And I Love You
Of Porcelain And Steel
How did I turn that weak?
How did I lost myself without even realizing?
How did l let myself fall that much in love?
I fell in my own trap…
I clenched on my dress, right on the place where my heart was beating crazily. Strange thing, this thing called ‘body’… I was feeling as if I was going to break soon and still, my heart was beating strongly in my chest. Maybe I was dying…maybe my heart was going to explode in my chest, making all the blood rush out of my body…maybe…
I curled up under the cover and bit my fist so that my sobs could not escape my mouth. How did I managed to get like that? Pitiful and fragile just like a broken porcelain that was glued together too many times… How exactly did the almighty playgirl, Cho Ae Ri, get in that state of mind? Why did I let my heart skip a beat for him? Why did I trusted him with my own life?
Why did I came back?
To what?
For what?
Why did I let go of that Paradise when in Hanyang all that was waiting for me was a living Hell?
To be strangers till we meet again…
♃~✵~♃
“Ae Ri, you look like a walking dead right now, you know that?”Jun Hyung’s voice came to me all of a sudden. “Watch that! Tsk tsk tsk!”
I looked at the books that were scattered all over the floor. “Sorry…I’m just a little bit tired. That’s all,”I gave out a pale smile.

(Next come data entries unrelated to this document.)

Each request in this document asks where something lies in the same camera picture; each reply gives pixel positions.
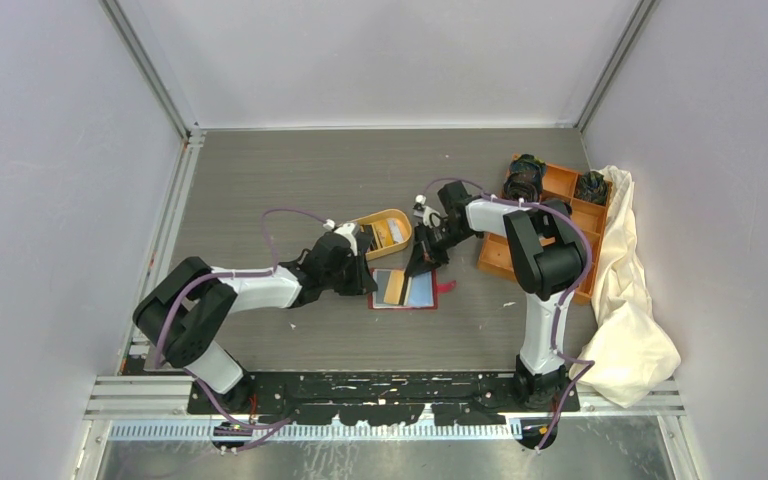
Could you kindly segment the red card holder wallet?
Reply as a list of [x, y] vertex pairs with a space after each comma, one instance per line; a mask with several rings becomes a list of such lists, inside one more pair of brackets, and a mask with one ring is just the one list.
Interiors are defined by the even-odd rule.
[[405, 277], [403, 302], [400, 306], [374, 304], [373, 292], [368, 297], [368, 308], [371, 310], [436, 310], [439, 306], [439, 297], [453, 291], [456, 287], [456, 281], [439, 283], [435, 271], [413, 278]]

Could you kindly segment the black credit card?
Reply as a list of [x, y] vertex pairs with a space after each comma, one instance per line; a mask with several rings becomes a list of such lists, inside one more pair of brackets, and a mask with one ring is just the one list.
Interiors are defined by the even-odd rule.
[[389, 284], [391, 271], [389, 269], [375, 269], [373, 279], [376, 282], [377, 290], [373, 294], [374, 304], [384, 304], [386, 292]]

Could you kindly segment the gold credit card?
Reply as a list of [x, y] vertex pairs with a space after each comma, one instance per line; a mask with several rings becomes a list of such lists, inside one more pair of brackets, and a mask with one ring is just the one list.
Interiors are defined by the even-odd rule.
[[403, 302], [405, 274], [403, 270], [390, 270], [384, 291], [383, 302], [387, 305], [400, 306]]

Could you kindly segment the orange oval card tray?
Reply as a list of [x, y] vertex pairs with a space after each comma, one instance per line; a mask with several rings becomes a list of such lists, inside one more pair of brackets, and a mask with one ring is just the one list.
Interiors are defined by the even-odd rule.
[[[397, 219], [401, 223], [404, 234], [404, 242], [394, 243], [390, 237], [387, 226], [389, 218]], [[364, 233], [373, 237], [371, 246], [367, 249], [366, 258], [375, 260], [406, 249], [412, 241], [413, 228], [408, 216], [399, 209], [385, 209], [354, 220]]]

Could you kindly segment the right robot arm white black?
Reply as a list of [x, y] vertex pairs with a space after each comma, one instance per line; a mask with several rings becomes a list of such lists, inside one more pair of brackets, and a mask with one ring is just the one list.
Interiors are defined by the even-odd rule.
[[494, 194], [471, 195], [461, 180], [438, 192], [442, 208], [414, 200], [413, 249], [405, 267], [408, 278], [448, 264], [448, 252], [459, 243], [485, 234], [506, 239], [512, 269], [526, 294], [523, 344], [516, 356], [512, 396], [527, 410], [542, 409], [570, 384], [561, 352], [571, 297], [583, 282], [592, 249], [561, 200], [543, 203], [506, 200]]

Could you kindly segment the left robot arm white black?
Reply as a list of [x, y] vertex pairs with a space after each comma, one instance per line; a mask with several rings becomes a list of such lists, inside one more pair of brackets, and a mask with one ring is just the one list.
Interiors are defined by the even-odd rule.
[[218, 343], [225, 319], [250, 310], [300, 308], [325, 291], [340, 296], [376, 291], [366, 259], [372, 243], [371, 234], [346, 224], [271, 269], [230, 270], [188, 257], [141, 300], [132, 321], [164, 361], [193, 374], [217, 405], [237, 413], [249, 406], [254, 381]]

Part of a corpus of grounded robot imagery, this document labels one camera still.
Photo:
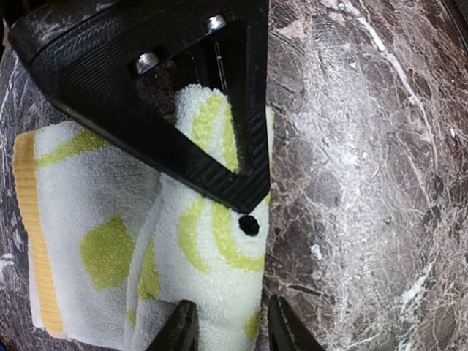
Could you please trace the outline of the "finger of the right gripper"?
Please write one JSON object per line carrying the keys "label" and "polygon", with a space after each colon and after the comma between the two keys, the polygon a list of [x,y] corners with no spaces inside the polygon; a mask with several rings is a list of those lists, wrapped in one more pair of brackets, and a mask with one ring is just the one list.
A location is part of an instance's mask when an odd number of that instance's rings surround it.
{"label": "finger of the right gripper", "polygon": [[[268,11],[267,1],[9,1],[8,40],[55,109],[247,214],[271,188]],[[227,97],[239,170],[167,121],[191,83]]]}

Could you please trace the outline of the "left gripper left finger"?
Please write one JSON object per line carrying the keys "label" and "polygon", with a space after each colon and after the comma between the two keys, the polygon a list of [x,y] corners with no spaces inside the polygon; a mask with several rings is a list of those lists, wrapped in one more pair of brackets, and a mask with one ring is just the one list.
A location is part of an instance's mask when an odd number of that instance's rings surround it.
{"label": "left gripper left finger", "polygon": [[182,300],[146,351],[197,351],[198,331],[196,304]]}

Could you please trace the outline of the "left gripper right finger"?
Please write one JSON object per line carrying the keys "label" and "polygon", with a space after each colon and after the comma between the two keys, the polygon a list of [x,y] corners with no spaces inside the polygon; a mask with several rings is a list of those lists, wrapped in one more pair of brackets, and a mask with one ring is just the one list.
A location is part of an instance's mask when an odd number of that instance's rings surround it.
{"label": "left gripper right finger", "polygon": [[274,351],[325,351],[285,298],[272,295],[268,304],[268,338]]}

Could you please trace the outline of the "yellow green patterned towel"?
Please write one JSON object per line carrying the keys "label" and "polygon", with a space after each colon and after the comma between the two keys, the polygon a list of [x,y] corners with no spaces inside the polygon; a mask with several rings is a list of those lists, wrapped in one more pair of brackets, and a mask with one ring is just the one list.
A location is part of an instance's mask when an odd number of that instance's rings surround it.
{"label": "yellow green patterned towel", "polygon": [[200,350],[253,350],[268,195],[240,214],[66,121],[15,139],[33,324],[55,338],[145,350],[187,299]]}

“What’s wrong with you lately? You’ve been spacing out too often.”
“Nothing. I’m just tired. I need to go to classed. Father should be back soon, so be good, alright?”I waved him goodbye.
Spacing out? More like spacing in…because there was an abyss caving inside of me.
I stepped inside the Academy’s courtyard and looked around. He was not there so I could…
“Ae Ri.”
I froze, dropping the book I was holding. The wind browsed its pages as it fell opened.